[[ Recorded data, beginning ]]

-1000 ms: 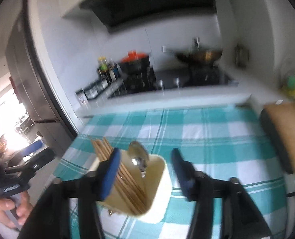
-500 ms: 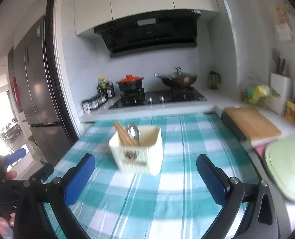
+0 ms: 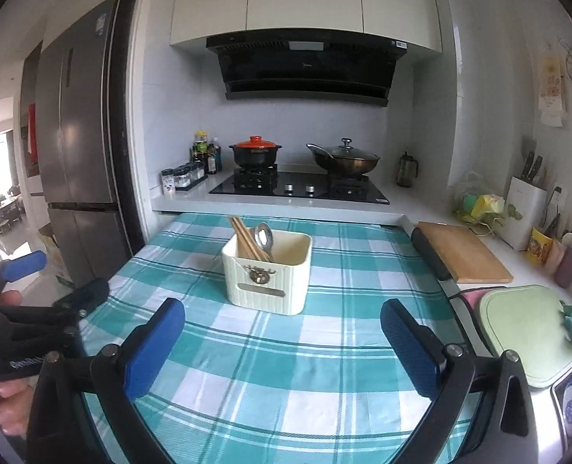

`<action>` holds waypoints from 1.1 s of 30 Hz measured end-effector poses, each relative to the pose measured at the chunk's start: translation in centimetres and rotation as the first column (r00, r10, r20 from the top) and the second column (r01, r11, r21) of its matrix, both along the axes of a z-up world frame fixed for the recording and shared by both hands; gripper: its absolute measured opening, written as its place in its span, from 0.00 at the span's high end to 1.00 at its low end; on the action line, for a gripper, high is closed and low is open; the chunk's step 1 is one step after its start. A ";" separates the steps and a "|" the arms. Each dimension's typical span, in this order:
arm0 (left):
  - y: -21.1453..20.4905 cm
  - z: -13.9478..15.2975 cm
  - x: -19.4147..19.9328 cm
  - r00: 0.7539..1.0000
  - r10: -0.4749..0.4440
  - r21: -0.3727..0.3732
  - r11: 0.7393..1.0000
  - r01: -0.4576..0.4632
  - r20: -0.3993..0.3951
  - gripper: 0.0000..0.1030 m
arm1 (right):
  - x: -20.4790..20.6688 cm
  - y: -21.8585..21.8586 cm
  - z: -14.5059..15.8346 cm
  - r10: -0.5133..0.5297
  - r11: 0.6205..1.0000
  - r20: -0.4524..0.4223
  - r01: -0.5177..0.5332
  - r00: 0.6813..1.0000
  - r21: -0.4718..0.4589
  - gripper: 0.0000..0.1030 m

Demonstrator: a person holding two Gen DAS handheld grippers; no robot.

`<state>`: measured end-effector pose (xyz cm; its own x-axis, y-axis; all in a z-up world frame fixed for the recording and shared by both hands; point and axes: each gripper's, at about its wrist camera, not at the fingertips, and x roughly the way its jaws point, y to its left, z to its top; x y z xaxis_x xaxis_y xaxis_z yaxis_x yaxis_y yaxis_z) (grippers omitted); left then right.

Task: Organize utensils

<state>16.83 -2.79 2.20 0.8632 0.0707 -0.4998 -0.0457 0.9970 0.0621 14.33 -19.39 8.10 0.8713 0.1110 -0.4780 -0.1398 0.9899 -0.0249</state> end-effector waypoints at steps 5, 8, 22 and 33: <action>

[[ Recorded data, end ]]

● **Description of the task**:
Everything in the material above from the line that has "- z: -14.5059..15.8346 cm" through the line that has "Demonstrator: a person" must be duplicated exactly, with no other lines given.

● **Result for this task**:
  - z: -14.5059..15.8346 cm
  - r10: -0.5133..0.5297
  - r11: 0.6205..1.0000
  - r20: -0.4524..0.4223
  - r01: -0.5177..0.5332
  - r00: 0.6813..1.0000
  - r21: -0.4718..0.4589
  - gripper: 0.0000..0.1030 m

Demonstrator: a person holding two Gen DAS handheld grippers; no robot.

Output for this exercise is complete.